On August 21, 2016, the church was visited by the Orthodox Patriarch of Antioch, John X.

On October 14, 2017, the upper church was consecrated. The ceremony was presided over by the Metropolitan of Warsaw and All Poland, Sawa, assisted by the Archbishop of Białystok and Gdańsk, Jakub, and the Bishop of Supraśl, Andrzej.

On March 22, 2020, during the Sunday service in the church, a police intervention took place in connection with the violation by local believers and Orthodox clergy of the national quarantine introduced by the Polish government as a result of the COVID-19 pandemic in Poland. The anti-epidemic regulations at that time limited the maximum number of participants in public meetings and religious ceremonies to 50 people, but over 70 believers gathered in the church. This event received wide coverage in the nationwide mass media and was the subject of public debate. Preliminary investigation proceedings were initiated against the parish with the aim of taking the case to court. It was one of the two most flagrant cases of violation of sanitary regulations in the Podlaskie Voivodeship.

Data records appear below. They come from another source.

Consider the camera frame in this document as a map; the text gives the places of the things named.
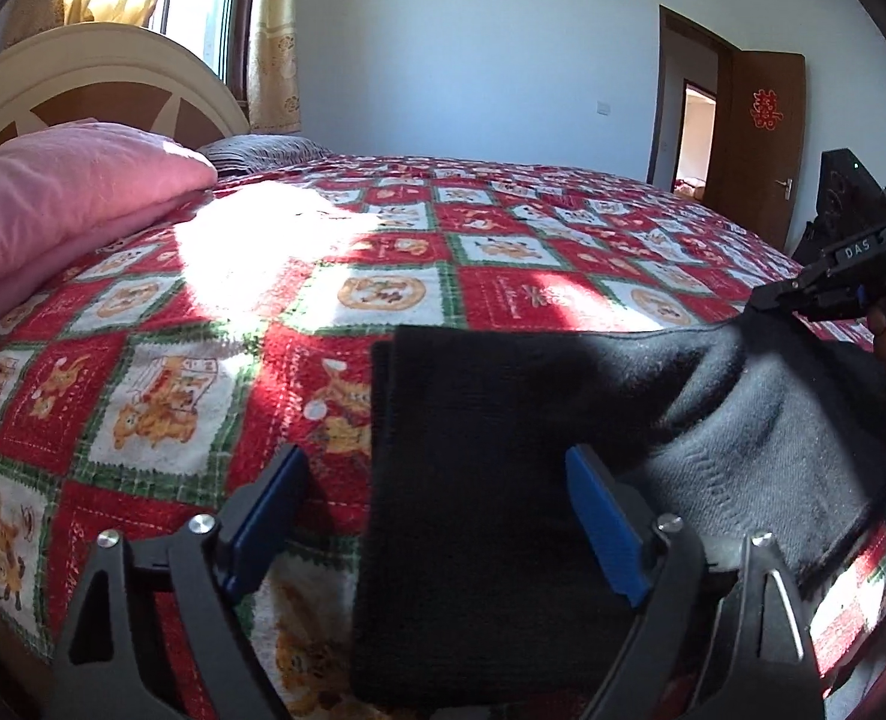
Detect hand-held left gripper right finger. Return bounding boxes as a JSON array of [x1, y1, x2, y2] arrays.
[[564, 444, 826, 720]]

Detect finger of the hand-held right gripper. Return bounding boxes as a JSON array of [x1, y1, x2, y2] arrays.
[[746, 276, 815, 317]]

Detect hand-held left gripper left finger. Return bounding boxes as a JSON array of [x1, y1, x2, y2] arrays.
[[51, 444, 310, 720]]

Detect black pants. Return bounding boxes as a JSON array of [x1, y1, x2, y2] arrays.
[[349, 307, 886, 715]]

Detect brown wooden door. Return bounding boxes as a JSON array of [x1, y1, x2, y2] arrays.
[[707, 50, 808, 254]]

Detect red paper door decoration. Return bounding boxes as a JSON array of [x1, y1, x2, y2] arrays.
[[750, 88, 782, 129]]

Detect red checked printed blanket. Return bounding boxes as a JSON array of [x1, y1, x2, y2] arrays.
[[0, 154, 886, 720]]

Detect striped pillow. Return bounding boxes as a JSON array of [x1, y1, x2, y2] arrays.
[[197, 135, 334, 176]]

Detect pink pillow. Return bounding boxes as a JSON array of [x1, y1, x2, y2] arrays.
[[0, 120, 219, 347]]

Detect cream wooden headboard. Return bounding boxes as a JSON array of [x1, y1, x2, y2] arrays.
[[0, 24, 252, 163]]

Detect window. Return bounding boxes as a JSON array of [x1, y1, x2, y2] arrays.
[[146, 0, 255, 103]]

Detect brown door frame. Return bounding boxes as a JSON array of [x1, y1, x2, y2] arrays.
[[647, 4, 736, 203]]

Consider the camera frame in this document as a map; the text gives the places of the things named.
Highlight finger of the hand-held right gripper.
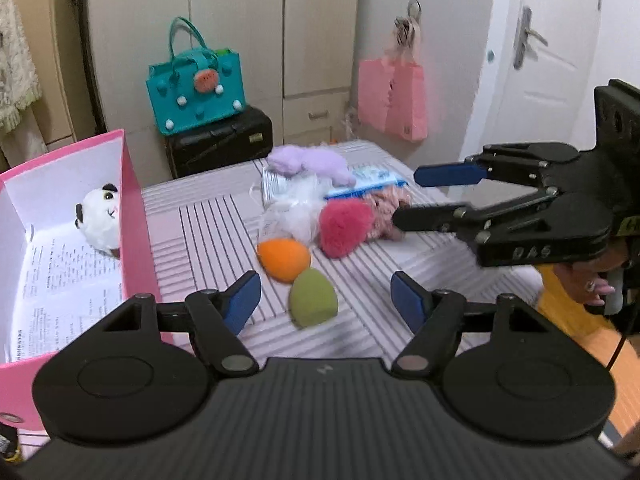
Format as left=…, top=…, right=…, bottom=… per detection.
left=392, top=187, right=558, bottom=246
left=414, top=142, right=581, bottom=187

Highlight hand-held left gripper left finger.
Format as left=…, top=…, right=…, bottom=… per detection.
left=92, top=270, right=262, bottom=380

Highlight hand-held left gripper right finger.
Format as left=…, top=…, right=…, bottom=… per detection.
left=390, top=271, right=548, bottom=380

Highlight orange makeup sponge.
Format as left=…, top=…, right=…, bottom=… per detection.
left=256, top=238, right=312, bottom=281

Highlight green makeup sponge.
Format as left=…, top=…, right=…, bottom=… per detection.
left=288, top=267, right=339, bottom=329

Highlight tissue pack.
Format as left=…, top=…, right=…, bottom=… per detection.
left=322, top=164, right=412, bottom=201

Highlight pink fluffy heart puff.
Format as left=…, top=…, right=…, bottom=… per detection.
left=318, top=198, right=376, bottom=260

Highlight white mesh bath puff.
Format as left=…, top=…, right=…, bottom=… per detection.
left=257, top=175, right=328, bottom=248

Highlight pink cardboard box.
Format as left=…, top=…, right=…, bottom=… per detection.
left=0, top=129, right=176, bottom=431

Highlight person's right hand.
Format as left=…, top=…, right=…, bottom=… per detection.
left=567, top=256, right=626, bottom=307

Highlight pink tote bag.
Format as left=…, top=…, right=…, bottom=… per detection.
left=356, top=55, right=429, bottom=142

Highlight purple plush toy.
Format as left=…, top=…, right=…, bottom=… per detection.
left=266, top=144, right=357, bottom=187

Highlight white door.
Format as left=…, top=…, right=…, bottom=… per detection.
left=480, top=0, right=606, bottom=147

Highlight black suitcase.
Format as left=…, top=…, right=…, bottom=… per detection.
left=164, top=106, right=274, bottom=179

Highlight white plush toy dark ears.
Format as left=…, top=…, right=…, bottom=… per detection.
left=75, top=183, right=122, bottom=259

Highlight printed paper sheet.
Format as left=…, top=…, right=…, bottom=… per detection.
left=5, top=239, right=126, bottom=362

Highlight beige wardrobe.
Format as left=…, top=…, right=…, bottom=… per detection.
left=85, top=0, right=361, bottom=147

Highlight teal felt handbag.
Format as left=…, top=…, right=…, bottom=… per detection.
left=146, top=16, right=247, bottom=135

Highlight beige cabinet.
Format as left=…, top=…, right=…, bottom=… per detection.
left=27, top=0, right=101, bottom=150

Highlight cream crochet garment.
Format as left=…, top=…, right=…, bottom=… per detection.
left=0, top=0, right=43, bottom=136

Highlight black cable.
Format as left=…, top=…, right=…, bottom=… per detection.
left=606, top=312, right=628, bottom=372

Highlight metal door handle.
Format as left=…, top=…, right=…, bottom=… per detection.
left=513, top=6, right=549, bottom=70

In October 2021, the 25th anniversary of the parish was celebrated, during which, among others, an open-air exhibition of photographs on the church fence presenting a quarter of a century of history of this place.

==Architecture==
Church of St. George is a two-story brick building, decorated in a modern style with clear references to traditional Russian-Byzantine architecture.

The church is crowned with five onion-shaped domes, covered with gilded sheets of metal.

===Upper part===
There are two altars in the upper church: the main oak altar (placed on the day of the church's consecration, October 14, 2017) and the side altar, dedicated to St. Anatol Męczennik (funded by Father Anatol Siegień). Both iconostases were designed and the icons in them were written by iconographer Jarosław Wiszenko. The interior walls are decorated with frescoes, also by Jarosław Wiszenko. The sculptures for the tsarist gates were made by Wiaczesław Szum from Siemiatycze. Panikadiło was designed by Dr. Tatiana Misijuk, while the design of the granite floor was made by the builder of the church, prof. Jerzy Uścinowicz.

The upper church also contains the relics of Saint, brought from Mount Athos. Barbara and the icon of St. Paisius the Hagiorites.

===Lower part===
In the lower church, called the Protection of Our Lady, there is a marble altar and iconostasis. The presbytery is decorated with frescoes made by Joanna and Jarosław Jakimczuk. The same iconographers designed the altar, iconostasis and wrote icons for it. One of them - the Holy Vilnius Martyrs Anthony, John and Eustace - contains the relics of the presented saints. In the lower church there is also an icon of the Three Holy Hierarchs (Basil the Great, Gregory the Theologian and John Chrysostom), which also contains the relics of the presented saints.